(Available records Opens)

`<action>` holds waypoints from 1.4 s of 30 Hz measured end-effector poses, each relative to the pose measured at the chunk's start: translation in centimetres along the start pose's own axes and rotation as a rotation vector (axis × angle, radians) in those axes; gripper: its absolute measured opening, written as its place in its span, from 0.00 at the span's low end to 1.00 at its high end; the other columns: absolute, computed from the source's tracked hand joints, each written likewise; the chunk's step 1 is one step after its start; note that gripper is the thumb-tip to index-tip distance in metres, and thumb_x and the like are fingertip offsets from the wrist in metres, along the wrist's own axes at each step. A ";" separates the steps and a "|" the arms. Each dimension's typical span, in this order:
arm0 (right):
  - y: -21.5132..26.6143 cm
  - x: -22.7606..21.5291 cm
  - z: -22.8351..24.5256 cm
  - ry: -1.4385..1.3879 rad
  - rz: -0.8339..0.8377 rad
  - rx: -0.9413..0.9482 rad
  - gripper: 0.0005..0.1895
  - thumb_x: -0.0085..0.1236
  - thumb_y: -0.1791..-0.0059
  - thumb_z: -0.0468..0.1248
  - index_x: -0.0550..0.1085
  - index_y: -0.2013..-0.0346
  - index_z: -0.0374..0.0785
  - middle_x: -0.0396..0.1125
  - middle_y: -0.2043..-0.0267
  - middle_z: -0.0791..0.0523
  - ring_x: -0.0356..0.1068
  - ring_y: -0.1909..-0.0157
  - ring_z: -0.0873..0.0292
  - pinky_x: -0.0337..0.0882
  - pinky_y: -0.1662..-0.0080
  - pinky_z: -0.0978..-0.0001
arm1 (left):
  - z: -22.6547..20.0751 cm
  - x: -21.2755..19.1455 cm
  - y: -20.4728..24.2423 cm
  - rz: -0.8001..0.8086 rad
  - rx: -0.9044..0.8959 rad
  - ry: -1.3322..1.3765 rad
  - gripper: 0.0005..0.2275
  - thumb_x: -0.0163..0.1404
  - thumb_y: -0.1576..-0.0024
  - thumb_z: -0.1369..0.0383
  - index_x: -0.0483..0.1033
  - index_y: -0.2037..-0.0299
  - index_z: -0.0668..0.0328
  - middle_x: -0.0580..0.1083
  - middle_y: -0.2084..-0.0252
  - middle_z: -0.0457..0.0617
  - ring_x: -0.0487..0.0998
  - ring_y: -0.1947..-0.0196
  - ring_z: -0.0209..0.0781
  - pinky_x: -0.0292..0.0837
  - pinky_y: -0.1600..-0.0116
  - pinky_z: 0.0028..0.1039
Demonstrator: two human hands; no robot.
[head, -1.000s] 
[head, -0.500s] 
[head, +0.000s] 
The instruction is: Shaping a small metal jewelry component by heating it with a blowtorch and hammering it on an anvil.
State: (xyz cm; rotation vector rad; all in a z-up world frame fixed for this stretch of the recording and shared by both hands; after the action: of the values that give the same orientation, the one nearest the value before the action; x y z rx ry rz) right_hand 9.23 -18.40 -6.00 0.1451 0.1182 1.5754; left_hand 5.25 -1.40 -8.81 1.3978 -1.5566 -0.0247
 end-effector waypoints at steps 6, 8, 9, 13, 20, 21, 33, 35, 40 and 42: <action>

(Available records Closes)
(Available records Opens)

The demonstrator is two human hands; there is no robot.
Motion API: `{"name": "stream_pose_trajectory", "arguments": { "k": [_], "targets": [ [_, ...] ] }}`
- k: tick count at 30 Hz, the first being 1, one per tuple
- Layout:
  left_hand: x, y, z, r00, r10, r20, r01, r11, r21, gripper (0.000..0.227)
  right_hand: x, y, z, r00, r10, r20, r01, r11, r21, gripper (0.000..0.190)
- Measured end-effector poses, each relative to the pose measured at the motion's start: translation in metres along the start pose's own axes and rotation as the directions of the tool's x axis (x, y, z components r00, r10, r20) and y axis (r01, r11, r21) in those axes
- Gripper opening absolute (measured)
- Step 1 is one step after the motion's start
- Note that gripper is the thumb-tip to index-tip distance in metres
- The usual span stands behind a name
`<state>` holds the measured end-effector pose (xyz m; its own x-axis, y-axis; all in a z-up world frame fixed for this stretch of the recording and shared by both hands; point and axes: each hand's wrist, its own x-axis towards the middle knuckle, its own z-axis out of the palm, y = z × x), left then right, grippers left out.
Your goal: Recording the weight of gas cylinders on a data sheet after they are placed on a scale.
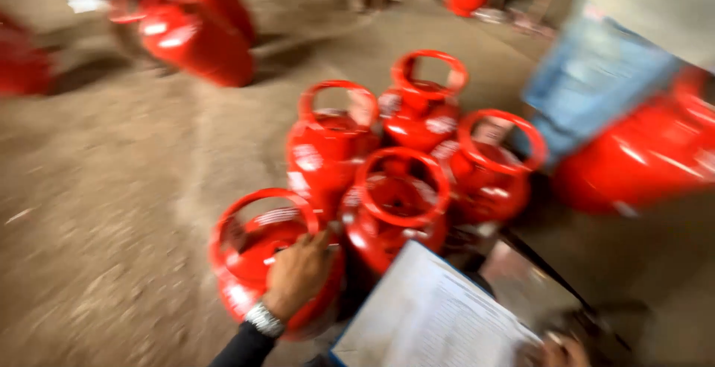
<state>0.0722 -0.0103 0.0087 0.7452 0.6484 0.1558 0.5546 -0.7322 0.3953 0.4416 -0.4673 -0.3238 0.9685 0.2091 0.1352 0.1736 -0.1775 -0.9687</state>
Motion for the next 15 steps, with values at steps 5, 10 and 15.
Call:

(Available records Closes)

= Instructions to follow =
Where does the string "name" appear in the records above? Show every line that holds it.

= Output for this exercise =
Motion API: `{"name": "stream_pose_trajectory", "arguments": { "k": [_], "targets": [ [_, ...] ] }}`
- The usual span stands behind a name

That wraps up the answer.